The two researchers' analysis is based on national data from the Health and Retirement Study. Their project consisted of examining inter partner associations of allostatic load among 2,338 long-term American couples of different sexes (i.e. 4,676 people) over a period of four years using a dyadic approach that took into account their social and economic profiles and of their state of health, including a variety of physiological indicators.
Allostatic load was calculated from immune (C-reactive protein), metabolic (high-density lipoprotein cholesterol, total cholesterol and glycosylated hemoglobin), renal (cystatin C), cardiovascular (systolic and diastolic blood pressure, pulse) and anthropometrics (body mass index and waist circumference).

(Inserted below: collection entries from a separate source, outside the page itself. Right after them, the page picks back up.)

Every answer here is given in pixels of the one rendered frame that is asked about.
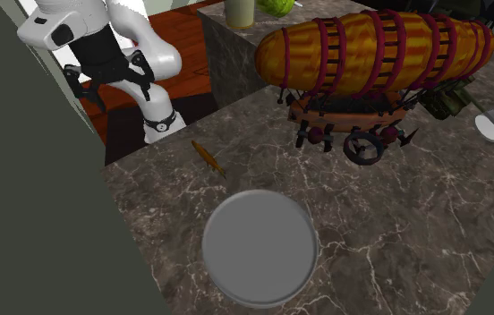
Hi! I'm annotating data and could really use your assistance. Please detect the pale green cup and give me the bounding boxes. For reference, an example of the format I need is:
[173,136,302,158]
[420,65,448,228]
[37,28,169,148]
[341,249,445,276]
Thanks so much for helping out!
[223,0,256,30]

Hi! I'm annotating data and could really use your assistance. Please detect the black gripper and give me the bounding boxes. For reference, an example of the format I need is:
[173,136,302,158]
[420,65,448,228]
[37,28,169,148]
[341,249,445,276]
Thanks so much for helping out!
[63,23,157,113]

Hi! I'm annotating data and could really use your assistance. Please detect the dark green toy vehicle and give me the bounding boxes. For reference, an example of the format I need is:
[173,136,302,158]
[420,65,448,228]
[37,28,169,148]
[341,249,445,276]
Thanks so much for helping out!
[418,76,490,122]

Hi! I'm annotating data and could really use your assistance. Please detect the grey round plate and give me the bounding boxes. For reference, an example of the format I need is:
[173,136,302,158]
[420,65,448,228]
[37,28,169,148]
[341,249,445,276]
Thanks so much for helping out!
[201,188,319,310]

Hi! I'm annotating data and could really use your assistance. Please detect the orange pen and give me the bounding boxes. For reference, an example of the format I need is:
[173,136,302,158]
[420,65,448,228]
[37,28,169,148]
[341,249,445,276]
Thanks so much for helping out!
[191,139,227,181]

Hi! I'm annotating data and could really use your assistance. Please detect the orange toy airship red bands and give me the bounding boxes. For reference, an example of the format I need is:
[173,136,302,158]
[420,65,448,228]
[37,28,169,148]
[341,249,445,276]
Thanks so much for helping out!
[253,9,494,166]

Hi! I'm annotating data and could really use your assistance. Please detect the green round fruit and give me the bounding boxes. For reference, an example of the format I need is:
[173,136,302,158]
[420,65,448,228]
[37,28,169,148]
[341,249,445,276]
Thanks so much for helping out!
[255,0,296,19]

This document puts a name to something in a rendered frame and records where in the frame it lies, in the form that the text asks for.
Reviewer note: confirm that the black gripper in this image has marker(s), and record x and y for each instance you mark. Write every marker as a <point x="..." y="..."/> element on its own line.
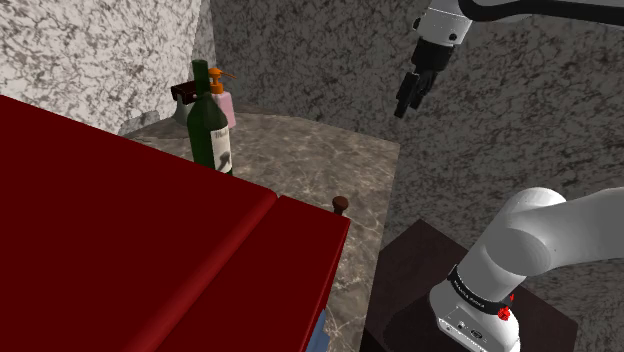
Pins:
<point x="431" y="57"/>

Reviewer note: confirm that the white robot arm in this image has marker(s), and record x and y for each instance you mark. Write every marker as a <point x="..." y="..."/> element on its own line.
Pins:
<point x="516" y="244"/>

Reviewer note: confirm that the dark robot stand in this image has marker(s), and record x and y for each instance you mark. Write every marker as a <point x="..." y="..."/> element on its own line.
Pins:
<point x="414" y="263"/>

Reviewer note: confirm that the pink soap dispenser orange pump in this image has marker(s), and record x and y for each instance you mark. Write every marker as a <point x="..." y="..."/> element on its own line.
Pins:
<point x="225" y="105"/>

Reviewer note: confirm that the green wine bottle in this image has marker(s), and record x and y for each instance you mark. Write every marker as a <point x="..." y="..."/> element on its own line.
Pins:
<point x="204" y="122"/>

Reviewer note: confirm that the dark brown and grey appliance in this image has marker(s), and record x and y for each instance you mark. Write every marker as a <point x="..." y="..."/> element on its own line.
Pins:
<point x="184" y="91"/>

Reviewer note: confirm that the dark red cabinet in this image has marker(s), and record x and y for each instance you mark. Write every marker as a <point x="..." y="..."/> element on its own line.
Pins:
<point x="122" y="234"/>

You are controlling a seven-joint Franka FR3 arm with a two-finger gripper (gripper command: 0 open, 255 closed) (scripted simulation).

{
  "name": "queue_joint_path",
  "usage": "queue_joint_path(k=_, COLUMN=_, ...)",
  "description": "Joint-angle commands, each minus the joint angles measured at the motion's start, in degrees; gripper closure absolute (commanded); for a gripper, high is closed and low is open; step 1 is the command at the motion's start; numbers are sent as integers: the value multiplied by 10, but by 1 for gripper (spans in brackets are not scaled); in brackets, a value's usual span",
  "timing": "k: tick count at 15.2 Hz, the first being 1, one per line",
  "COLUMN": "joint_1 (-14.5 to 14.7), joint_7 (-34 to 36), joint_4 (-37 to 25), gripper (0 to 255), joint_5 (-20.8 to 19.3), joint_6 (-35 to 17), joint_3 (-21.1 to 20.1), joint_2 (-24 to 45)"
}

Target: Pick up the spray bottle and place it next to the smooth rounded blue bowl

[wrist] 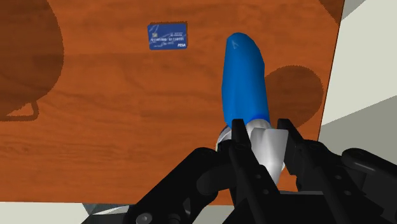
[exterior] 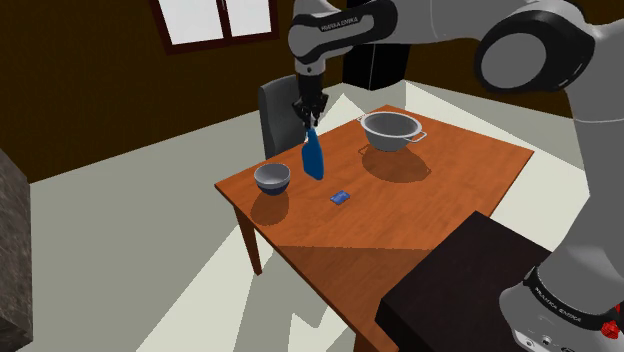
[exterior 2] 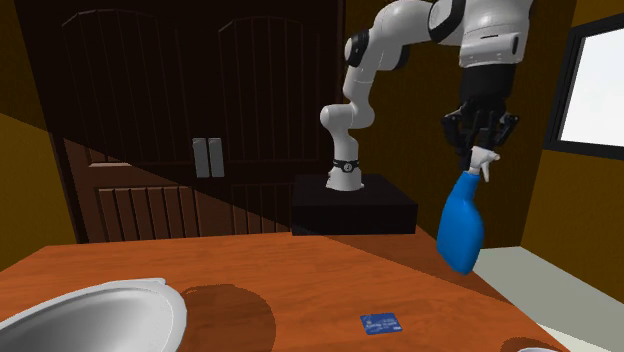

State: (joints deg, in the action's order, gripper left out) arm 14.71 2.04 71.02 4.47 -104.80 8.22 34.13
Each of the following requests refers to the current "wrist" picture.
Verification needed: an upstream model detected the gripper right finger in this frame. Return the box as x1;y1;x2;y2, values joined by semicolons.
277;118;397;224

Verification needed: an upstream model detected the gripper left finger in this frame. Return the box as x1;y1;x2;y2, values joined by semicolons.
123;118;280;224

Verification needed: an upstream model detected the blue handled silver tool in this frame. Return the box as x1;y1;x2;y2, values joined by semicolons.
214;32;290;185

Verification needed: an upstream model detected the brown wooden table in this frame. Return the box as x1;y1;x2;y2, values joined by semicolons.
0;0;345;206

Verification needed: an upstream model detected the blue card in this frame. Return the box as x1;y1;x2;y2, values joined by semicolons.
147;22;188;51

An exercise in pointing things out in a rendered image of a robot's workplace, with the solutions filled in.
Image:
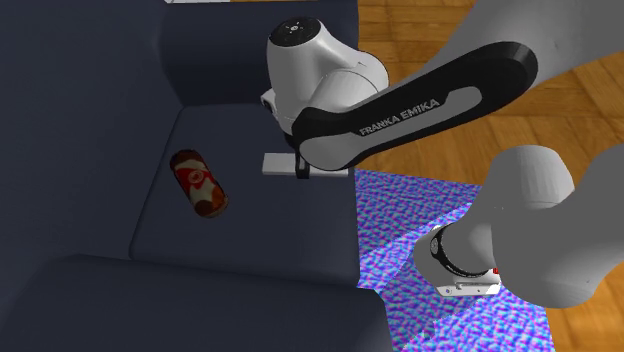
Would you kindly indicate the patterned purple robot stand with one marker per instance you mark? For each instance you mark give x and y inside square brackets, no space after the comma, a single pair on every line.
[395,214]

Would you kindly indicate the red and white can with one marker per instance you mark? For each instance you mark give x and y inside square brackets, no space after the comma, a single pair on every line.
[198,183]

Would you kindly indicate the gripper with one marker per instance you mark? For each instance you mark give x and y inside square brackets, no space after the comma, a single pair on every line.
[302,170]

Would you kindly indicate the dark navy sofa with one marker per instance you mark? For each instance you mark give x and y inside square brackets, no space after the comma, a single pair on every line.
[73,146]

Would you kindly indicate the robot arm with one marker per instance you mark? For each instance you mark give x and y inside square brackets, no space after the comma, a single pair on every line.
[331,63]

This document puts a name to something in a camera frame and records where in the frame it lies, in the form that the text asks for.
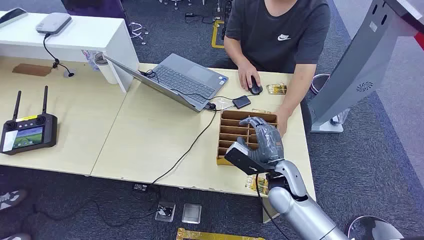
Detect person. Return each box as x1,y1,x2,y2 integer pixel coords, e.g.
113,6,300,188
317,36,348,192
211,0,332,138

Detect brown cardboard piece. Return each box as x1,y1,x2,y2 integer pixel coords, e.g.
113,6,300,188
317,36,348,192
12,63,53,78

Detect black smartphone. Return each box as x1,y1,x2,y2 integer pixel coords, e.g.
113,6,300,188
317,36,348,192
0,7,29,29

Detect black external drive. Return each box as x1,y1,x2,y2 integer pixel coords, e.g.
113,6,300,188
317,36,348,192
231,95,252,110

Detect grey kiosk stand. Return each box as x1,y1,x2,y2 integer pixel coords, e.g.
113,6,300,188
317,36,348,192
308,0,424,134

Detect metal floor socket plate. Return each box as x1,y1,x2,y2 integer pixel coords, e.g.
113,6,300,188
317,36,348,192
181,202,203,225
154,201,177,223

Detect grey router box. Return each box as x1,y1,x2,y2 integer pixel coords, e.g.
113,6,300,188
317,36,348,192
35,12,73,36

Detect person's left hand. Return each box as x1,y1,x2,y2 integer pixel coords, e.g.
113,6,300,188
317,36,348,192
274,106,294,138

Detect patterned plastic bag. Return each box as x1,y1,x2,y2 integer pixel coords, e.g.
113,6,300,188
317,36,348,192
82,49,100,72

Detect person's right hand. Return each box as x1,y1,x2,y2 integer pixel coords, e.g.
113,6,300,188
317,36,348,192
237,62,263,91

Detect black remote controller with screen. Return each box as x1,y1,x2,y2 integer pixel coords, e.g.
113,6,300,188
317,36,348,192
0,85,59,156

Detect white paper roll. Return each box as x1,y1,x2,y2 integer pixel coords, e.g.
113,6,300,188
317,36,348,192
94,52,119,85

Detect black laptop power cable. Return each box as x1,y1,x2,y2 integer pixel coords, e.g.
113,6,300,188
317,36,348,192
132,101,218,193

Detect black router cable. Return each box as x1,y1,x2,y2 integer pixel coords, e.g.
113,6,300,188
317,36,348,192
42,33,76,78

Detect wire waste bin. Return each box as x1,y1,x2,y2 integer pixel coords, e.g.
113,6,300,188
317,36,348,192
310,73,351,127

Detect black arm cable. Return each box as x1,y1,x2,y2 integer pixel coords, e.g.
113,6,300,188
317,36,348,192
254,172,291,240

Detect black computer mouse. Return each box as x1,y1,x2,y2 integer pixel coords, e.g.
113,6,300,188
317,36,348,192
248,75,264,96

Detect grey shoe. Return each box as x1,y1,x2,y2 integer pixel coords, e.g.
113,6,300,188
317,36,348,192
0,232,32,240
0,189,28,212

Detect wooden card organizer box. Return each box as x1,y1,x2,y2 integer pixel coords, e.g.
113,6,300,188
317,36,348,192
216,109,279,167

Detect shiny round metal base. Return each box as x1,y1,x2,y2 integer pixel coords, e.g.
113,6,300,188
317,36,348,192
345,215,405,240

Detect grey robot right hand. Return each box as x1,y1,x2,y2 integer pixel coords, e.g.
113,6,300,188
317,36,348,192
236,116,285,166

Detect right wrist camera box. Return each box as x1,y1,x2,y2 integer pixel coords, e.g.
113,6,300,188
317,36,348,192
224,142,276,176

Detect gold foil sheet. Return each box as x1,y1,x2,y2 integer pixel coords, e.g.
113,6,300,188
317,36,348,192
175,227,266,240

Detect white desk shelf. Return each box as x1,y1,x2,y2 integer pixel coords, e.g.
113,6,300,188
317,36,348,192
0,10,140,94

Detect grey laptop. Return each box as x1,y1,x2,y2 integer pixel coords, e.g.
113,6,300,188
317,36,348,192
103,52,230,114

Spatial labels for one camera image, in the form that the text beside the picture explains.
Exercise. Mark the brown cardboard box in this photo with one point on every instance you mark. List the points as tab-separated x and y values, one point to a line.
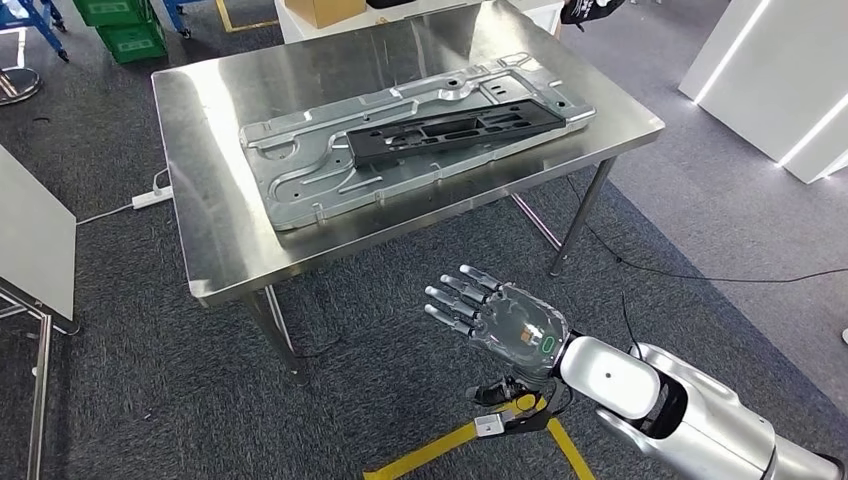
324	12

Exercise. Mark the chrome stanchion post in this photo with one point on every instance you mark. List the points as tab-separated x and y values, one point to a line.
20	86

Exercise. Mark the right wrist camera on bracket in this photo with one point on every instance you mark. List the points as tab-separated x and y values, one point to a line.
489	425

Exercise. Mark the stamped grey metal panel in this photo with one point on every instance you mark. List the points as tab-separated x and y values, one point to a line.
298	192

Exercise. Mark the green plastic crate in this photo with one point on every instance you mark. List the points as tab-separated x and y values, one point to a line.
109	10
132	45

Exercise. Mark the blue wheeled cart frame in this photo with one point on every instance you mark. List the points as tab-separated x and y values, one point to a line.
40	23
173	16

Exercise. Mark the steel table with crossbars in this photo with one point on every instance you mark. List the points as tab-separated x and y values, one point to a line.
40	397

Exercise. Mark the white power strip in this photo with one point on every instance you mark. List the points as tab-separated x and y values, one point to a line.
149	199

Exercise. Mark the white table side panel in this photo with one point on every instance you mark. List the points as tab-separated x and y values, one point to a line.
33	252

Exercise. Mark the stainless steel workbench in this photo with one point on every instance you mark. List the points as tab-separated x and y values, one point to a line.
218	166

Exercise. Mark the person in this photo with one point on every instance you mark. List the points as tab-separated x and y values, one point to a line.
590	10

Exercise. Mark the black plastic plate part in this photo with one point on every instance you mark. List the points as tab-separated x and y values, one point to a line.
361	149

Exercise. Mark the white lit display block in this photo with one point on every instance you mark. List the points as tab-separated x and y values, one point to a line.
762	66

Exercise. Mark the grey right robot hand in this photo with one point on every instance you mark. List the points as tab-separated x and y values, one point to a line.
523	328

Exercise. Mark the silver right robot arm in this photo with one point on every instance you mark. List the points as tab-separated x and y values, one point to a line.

Initial data show that allostatic loads within couples were significantly correlated with each other, which the researchers believe means that couples are physiologically synchronized, perhaps for a variety of reasons such as emotional, social, and family environments. shared and mutually influenced lifestyle habits.
“However, four years later, this marital synchronization in allostatic load was more notable in women than in men, which suggests that the well-being of spouses could be more influenced by their spouse than the reverse. This situation would thus testify to the traditional gendered socialization of attention to interpersonal relationships,” reports Robert-Paul Juster.
The authors of the study specify that this increased allostatic load for women was not associated with a decrease in the quality of the relationship between the partners.
“Study reveals that older couples' physiological responses to environmental stress are not only linked simultaneously, but that associations persist after four years, suggesting long-term impacts of psychosocial context and partners' physiology. 'one on top of the other', they conclude.